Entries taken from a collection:
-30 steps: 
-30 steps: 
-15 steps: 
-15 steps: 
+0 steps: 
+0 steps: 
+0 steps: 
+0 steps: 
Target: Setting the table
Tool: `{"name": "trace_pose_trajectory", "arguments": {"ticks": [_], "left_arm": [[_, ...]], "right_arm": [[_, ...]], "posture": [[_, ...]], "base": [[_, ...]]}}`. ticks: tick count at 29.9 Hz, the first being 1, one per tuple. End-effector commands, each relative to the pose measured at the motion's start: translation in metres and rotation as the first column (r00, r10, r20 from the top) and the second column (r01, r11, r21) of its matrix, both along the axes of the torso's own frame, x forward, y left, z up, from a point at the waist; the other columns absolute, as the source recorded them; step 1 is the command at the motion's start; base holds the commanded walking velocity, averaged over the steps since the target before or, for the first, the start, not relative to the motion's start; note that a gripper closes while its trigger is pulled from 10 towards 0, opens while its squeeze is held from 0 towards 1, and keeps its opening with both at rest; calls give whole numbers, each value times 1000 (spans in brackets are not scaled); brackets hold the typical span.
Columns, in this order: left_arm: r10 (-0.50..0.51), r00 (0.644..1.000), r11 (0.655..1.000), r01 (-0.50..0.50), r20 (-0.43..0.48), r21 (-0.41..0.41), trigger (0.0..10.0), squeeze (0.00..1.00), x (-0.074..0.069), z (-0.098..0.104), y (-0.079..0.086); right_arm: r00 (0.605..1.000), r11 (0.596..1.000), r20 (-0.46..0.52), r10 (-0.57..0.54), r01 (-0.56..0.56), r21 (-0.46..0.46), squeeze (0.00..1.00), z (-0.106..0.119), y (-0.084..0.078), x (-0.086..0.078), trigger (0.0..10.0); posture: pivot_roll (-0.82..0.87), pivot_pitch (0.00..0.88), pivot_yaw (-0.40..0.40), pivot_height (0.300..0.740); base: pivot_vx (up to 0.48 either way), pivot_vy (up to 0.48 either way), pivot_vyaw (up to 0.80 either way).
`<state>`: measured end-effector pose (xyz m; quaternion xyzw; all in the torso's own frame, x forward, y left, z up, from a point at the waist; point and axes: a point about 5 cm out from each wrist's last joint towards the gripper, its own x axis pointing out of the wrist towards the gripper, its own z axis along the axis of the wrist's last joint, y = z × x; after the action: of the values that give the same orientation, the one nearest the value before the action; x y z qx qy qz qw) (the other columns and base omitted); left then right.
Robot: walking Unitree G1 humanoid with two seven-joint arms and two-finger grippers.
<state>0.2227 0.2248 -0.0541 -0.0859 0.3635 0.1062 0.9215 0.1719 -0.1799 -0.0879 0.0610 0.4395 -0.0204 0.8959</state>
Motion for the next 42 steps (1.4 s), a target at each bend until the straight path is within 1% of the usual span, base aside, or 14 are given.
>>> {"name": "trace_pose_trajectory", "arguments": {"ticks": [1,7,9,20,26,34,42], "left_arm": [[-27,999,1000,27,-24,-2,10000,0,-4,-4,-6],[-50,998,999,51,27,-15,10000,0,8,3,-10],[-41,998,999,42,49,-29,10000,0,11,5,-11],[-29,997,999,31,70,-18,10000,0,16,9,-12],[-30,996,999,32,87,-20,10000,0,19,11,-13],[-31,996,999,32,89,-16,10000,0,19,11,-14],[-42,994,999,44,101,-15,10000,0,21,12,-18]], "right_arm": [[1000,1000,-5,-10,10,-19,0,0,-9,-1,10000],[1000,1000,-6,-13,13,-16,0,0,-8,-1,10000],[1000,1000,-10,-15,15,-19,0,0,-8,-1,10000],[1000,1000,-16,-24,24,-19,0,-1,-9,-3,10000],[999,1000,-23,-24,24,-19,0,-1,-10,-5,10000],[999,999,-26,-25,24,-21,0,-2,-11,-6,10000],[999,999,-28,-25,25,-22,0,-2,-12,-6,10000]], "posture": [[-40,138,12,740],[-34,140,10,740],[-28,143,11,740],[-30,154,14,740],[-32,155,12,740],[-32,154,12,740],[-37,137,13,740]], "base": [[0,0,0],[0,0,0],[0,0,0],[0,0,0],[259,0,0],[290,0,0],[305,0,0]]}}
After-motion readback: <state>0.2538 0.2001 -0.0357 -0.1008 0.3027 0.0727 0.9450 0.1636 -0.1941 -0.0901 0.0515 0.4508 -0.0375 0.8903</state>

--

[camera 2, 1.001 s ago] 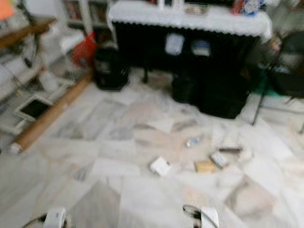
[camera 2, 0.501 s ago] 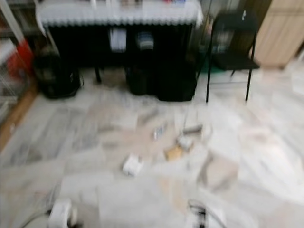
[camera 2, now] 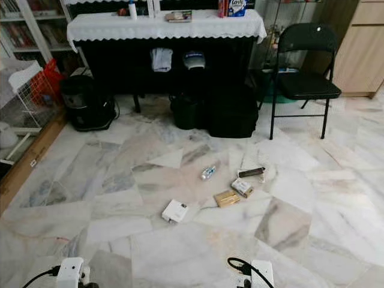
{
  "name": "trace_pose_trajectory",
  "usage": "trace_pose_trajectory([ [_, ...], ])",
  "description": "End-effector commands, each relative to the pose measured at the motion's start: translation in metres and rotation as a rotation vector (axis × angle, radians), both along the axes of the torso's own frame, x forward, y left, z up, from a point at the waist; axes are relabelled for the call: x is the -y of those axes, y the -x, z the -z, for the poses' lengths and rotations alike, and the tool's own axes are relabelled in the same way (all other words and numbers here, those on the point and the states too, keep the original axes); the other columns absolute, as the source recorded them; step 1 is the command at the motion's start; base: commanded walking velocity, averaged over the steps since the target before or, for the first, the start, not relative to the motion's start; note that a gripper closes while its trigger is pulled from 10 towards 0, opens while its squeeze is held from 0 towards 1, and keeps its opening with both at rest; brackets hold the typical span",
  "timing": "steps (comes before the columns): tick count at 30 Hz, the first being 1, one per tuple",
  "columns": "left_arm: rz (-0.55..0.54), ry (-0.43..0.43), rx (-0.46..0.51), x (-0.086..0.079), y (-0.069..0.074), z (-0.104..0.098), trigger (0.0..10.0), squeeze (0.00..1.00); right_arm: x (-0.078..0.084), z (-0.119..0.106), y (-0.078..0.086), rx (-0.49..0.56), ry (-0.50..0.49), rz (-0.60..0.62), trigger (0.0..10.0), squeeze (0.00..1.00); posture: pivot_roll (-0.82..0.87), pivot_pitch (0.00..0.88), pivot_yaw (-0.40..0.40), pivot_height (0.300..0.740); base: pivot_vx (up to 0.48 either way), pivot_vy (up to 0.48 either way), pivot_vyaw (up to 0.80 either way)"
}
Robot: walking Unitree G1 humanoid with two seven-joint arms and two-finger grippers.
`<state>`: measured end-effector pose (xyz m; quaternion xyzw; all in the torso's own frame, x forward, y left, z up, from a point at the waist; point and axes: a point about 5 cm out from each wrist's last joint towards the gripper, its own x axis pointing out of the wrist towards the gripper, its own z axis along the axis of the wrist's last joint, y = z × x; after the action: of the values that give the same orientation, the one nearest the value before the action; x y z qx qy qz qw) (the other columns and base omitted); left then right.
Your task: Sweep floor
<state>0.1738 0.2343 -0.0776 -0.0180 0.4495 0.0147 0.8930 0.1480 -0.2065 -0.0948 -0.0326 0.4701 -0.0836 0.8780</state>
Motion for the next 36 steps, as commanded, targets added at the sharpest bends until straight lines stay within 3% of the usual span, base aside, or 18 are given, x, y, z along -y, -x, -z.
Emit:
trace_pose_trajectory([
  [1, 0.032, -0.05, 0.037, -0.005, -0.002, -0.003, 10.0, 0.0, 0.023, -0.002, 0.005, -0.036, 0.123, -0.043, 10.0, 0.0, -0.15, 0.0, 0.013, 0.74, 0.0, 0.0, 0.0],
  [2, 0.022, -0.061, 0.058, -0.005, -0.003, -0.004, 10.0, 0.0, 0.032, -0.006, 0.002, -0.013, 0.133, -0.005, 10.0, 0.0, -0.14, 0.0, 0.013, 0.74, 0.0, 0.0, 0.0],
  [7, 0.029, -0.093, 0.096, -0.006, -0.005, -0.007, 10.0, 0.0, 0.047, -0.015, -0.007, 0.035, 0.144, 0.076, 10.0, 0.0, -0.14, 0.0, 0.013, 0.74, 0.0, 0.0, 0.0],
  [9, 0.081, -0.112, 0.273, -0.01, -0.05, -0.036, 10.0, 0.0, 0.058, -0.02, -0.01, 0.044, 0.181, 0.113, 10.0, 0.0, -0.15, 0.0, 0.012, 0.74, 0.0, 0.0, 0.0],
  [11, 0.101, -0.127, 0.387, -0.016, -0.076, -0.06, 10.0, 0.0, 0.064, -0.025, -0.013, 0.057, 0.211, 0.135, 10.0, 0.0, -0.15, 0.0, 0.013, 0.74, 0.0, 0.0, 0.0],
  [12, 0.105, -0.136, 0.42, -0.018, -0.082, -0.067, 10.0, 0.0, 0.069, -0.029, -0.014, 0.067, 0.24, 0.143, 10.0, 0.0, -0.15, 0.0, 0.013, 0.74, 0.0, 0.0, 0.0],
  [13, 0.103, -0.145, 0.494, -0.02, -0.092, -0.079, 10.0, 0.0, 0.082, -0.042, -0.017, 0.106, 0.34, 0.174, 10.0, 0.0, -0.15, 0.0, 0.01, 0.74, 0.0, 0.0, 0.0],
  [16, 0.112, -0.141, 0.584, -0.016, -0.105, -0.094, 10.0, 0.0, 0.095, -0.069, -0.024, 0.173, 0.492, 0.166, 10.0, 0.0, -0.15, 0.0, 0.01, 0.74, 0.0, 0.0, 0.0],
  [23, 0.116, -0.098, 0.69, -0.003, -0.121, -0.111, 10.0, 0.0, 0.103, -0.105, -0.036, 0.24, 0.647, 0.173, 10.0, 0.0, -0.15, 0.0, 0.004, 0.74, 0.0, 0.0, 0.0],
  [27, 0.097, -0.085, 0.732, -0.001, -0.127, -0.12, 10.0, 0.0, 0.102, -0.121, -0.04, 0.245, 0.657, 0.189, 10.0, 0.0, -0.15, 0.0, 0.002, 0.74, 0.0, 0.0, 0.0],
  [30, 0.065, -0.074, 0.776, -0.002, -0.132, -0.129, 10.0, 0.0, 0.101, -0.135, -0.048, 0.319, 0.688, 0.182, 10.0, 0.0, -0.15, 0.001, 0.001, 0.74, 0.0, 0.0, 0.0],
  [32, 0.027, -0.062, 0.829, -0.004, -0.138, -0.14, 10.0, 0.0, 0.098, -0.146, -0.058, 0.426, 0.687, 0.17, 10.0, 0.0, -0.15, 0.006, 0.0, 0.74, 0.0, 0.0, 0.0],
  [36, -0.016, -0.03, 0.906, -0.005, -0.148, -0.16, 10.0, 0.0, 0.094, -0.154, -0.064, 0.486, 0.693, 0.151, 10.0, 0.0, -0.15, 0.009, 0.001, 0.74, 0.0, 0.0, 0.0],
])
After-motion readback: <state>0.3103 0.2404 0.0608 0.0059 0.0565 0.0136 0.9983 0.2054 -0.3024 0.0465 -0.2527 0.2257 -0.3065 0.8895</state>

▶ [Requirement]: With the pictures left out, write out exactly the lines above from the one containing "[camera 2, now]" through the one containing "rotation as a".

▶ [Answer to the problem]:
[camera 2, now] 
{
  "name": "trace_pose_trajectory",
  "usage": "trace_pose_trajectory([ [_, ...], ])",
  "description": "End-effector commands, each relative to the pose measured at the motion's start: translation in metres and rotation as a rotation vector (axis × angle, radians), both along the axes of the torso's own frame, x forward, y left, z up, from a point at the waist; axes are relabelled for the call: x is the -y of those axes, y the -x, z the -z, for the poses' lengths and rotations alike, and the tool's own axes are relabelled in the same way (all other words and numbers here, those on the point and the states too, keep the original axes); the other columns absolute, as the source recorded them; step 1 is the command at the motion's start; base: commanded walking velocity, averaged over the steps since the target before or, for the first, the start, not relative to the motion's start; note that a gripper closes while its trigger is pulled from 10 towards 0, opens while its squeeze is held from 0 towards 1, and keeps its opening with both at rest; brackets hold the typical span",

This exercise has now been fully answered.